On 09/06/2015 05:27 PM, Rik wrote:
I am using \buildtextaccent to create a couple of characters that have no Unicode equivalent.
Hi Rik, although they don’t seem to work as expected in ConTeXt, Unicode has combining diacritical marks (as you might know), such as: U+0301 COMBINING ACUTE ACCENT Just in case it might help, Pablo They are scribal abbreviations that made it into
early typesetters works. In this case, the abbreviation are for Latin que, which looks like a q with a small ezh appended in a subscript position, and q with an acute accent, both of which are used in some 17th century works I am dealing with. An example of the abbreviation with the ezh and accent can be seen at https://books.google.com/books?id=hHNVAAAAcAAJ&pg=PA6#v=onepage&q&f=false in the sixth line of the paragraph beginning “Yea but”.

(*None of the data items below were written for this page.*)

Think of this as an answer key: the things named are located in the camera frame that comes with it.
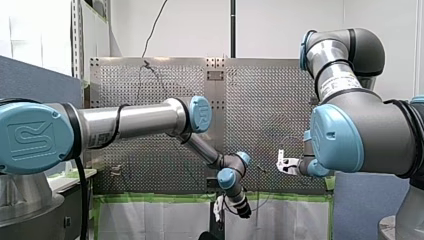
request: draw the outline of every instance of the silver metal tube
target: silver metal tube
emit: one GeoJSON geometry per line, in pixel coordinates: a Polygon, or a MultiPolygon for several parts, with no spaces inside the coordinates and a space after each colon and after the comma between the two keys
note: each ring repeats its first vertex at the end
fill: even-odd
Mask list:
{"type": "Polygon", "coordinates": [[[207,144],[206,141],[197,134],[191,134],[190,139],[184,143],[184,146],[202,158],[206,164],[213,164],[219,158],[219,153],[215,148],[207,144]]]}
{"type": "Polygon", "coordinates": [[[318,94],[321,100],[345,89],[361,88],[351,67],[346,62],[336,62],[347,60],[348,56],[346,46],[335,40],[324,40],[309,50],[307,54],[309,69],[315,81],[318,81],[318,94]]]}
{"type": "MultiPolygon", "coordinates": [[[[118,108],[78,110],[85,132],[83,146],[99,147],[108,142],[115,131],[118,108]]],[[[158,133],[183,132],[186,125],[184,107],[176,99],[149,106],[128,106],[121,110],[119,135],[116,139],[135,138],[158,133]]]]}

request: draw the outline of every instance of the metal pole
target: metal pole
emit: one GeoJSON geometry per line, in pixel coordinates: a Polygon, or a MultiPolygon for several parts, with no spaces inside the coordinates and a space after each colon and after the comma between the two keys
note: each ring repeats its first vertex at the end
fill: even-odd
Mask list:
{"type": "Polygon", "coordinates": [[[236,0],[231,0],[231,58],[236,57],[236,0]]]}

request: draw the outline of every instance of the metal frame
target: metal frame
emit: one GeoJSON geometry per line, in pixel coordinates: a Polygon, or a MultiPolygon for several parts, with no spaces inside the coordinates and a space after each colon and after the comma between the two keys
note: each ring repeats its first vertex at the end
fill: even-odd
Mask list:
{"type": "Polygon", "coordinates": [[[84,78],[84,43],[81,0],[72,0],[72,68],[75,78],[84,78]]]}
{"type": "MultiPolygon", "coordinates": [[[[178,71],[185,71],[187,68],[192,66],[195,66],[196,69],[201,69],[203,72],[203,79],[196,79],[196,81],[203,84],[203,91],[201,94],[209,99],[213,107],[214,114],[212,126],[205,136],[205,139],[209,144],[221,152],[229,153],[241,150],[246,151],[253,156],[253,164],[249,167],[248,174],[244,180],[244,185],[248,190],[291,192],[299,194],[325,194],[327,192],[325,181],[322,179],[311,180],[305,177],[285,176],[282,173],[279,173],[275,167],[278,148],[280,147],[287,146],[287,149],[285,149],[288,154],[287,157],[299,157],[301,155],[303,147],[303,143],[301,141],[303,131],[306,130],[309,125],[309,112],[312,110],[312,106],[309,105],[309,102],[314,96],[313,82],[307,73],[299,70],[298,60],[228,58],[94,58],[91,60],[91,107],[110,107],[128,103],[107,103],[102,101],[102,81],[108,81],[102,79],[102,77],[109,78],[109,73],[107,71],[110,71],[110,68],[118,67],[120,69],[124,69],[124,72],[127,70],[132,71],[132,75],[124,74],[123,76],[120,76],[117,73],[113,73],[114,75],[112,72],[110,73],[113,75],[110,76],[111,78],[114,78],[114,83],[108,82],[108,89],[111,89],[111,84],[122,84],[122,86],[124,86],[126,83],[120,81],[134,81],[136,78],[135,72],[138,71],[137,69],[146,64],[144,60],[146,60],[152,67],[157,67],[158,69],[166,68],[166,74],[171,74],[172,71],[176,71],[176,74],[178,75],[178,71]],[[249,96],[250,93],[266,94],[267,91],[269,91],[272,96],[249,96]],[[266,104],[266,106],[258,107],[258,101],[262,101],[266,104]],[[247,115],[238,111],[237,108],[245,109],[247,115]],[[263,119],[261,120],[261,115],[263,115],[261,113],[262,110],[264,111],[263,114],[268,114],[270,116],[273,116],[273,111],[275,112],[275,119],[273,122],[269,123],[263,119]],[[246,134],[246,130],[251,127],[246,122],[246,118],[248,119],[249,117],[252,117],[248,116],[249,113],[254,113],[254,115],[259,119],[257,120],[257,123],[262,124],[263,128],[252,131],[253,134],[242,135],[246,134]],[[290,137],[286,139],[286,142],[284,142],[284,139],[282,140],[282,138],[284,138],[284,134],[290,135],[290,137]],[[266,170],[269,174],[263,174],[260,169],[266,170]]],[[[173,81],[171,78],[172,76],[168,76],[167,81],[173,81]]],[[[122,92],[120,94],[123,94],[123,97],[130,99],[135,94],[135,90],[133,88],[126,86],[123,88],[124,90],[118,91],[122,92]]],[[[147,103],[155,103],[155,100],[149,100],[147,103]]],[[[169,142],[168,140],[164,141],[166,142],[163,142],[163,144],[172,144],[172,142],[169,142]]],[[[140,146],[146,143],[147,142],[137,142],[140,146]]],[[[181,151],[183,154],[186,154],[186,151],[188,150],[182,149],[181,151]]],[[[96,162],[102,162],[102,158],[102,151],[92,153],[94,165],[96,162]]],[[[139,161],[142,161],[143,157],[136,156],[135,158],[136,159],[132,159],[131,161],[134,161],[136,164],[141,164],[139,161]]],[[[174,160],[167,162],[167,164],[180,164],[176,160],[173,162],[174,160]]],[[[198,179],[200,179],[200,185],[199,183],[197,183],[198,185],[196,186],[188,182],[181,182],[181,186],[178,184],[174,185],[173,189],[165,189],[161,187],[154,188],[150,186],[149,189],[147,187],[145,189],[140,187],[137,189],[126,190],[180,194],[205,192],[206,177],[214,177],[216,176],[216,172],[204,167],[200,162],[200,159],[196,158],[196,160],[193,161],[194,162],[190,162],[190,166],[193,167],[195,171],[201,171],[194,173],[198,179]]],[[[106,164],[104,167],[104,169],[108,171],[108,168],[117,166],[109,166],[106,164]]],[[[164,165],[146,165],[146,168],[149,167],[164,168],[164,165]]],[[[174,171],[167,173],[169,178],[173,177],[172,174],[186,174],[183,169],[168,170],[174,171]]],[[[105,179],[108,178],[109,177],[107,175],[99,174],[96,181],[97,184],[95,184],[95,190],[98,190],[98,193],[113,193],[122,191],[122,187],[112,190],[105,189],[105,186],[107,185],[107,181],[105,182],[105,179]]]]}

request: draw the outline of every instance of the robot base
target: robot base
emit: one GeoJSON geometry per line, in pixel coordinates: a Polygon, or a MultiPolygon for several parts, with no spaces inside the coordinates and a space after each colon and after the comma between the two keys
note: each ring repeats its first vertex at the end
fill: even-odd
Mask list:
{"type": "Polygon", "coordinates": [[[48,208],[0,222],[1,239],[63,240],[65,238],[64,197],[54,195],[48,208]]]}
{"type": "Polygon", "coordinates": [[[396,240],[395,216],[385,217],[378,224],[378,240],[396,240]]]}

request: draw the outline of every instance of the white wall
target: white wall
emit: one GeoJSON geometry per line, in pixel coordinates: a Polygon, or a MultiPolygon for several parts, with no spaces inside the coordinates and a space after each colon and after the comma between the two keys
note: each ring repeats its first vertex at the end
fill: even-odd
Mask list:
{"type": "MultiPolygon", "coordinates": [[[[113,56],[141,56],[163,1],[111,0],[113,56]]],[[[228,0],[169,1],[147,56],[229,55],[228,0]]]]}
{"type": "Polygon", "coordinates": [[[0,55],[71,75],[70,4],[0,0],[0,55]]]}
{"type": "Polygon", "coordinates": [[[375,91],[383,98],[410,99],[416,88],[417,3],[420,0],[345,0],[344,28],[362,27],[383,42],[386,67],[375,91]]]}
{"type": "Polygon", "coordinates": [[[81,1],[84,35],[84,84],[90,83],[90,58],[110,57],[109,22],[81,1]]]}
{"type": "MultiPolygon", "coordinates": [[[[113,56],[141,56],[161,4],[111,0],[113,56]]],[[[342,21],[342,0],[237,1],[237,57],[298,58],[307,30],[339,29],[342,21]]],[[[146,56],[229,53],[230,1],[179,0],[167,3],[146,56]]]]}
{"type": "Polygon", "coordinates": [[[237,57],[299,58],[303,35],[340,29],[343,0],[238,0],[237,57]]]}

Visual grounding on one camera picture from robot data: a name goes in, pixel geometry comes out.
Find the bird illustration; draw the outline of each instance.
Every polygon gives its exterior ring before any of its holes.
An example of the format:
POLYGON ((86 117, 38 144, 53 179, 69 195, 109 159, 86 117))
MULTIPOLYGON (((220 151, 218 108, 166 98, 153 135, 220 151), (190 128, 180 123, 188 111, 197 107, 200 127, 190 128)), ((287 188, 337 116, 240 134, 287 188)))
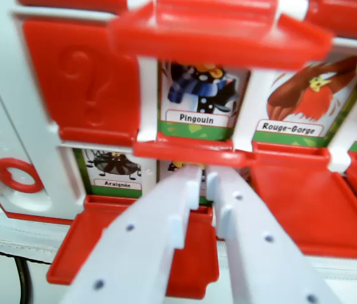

It seems that \buildtextaccent\textacute q (or \buildtextaccent´q) moves the q to the right within the character’s bounding box. The following example (and attached resulting pdf) demonstrates this. Lines 1 and 2 show the string with and without the \buildtextaccent, and lines 4 and 6 repeat that in italic. The strings are the same width, but the q is moved right. Lines 3 and 6 show a manual kerning of the q to improve appearance.
This happens with many fonts, but not all (I do not see it with Computer Modern). I am using Win 10Pro x64 with ConTeXt ver: 2015.09.04 11:00 MKIV beta fmt: 2015.9.5 int: english/english.
I suspect that this is not intended, but I am not sure.
I would also love to raise the accent a bit. Suggestions? I can live with it as it is and manually kern as needed. There are very few instances of these abbreviations that need to be dealt with.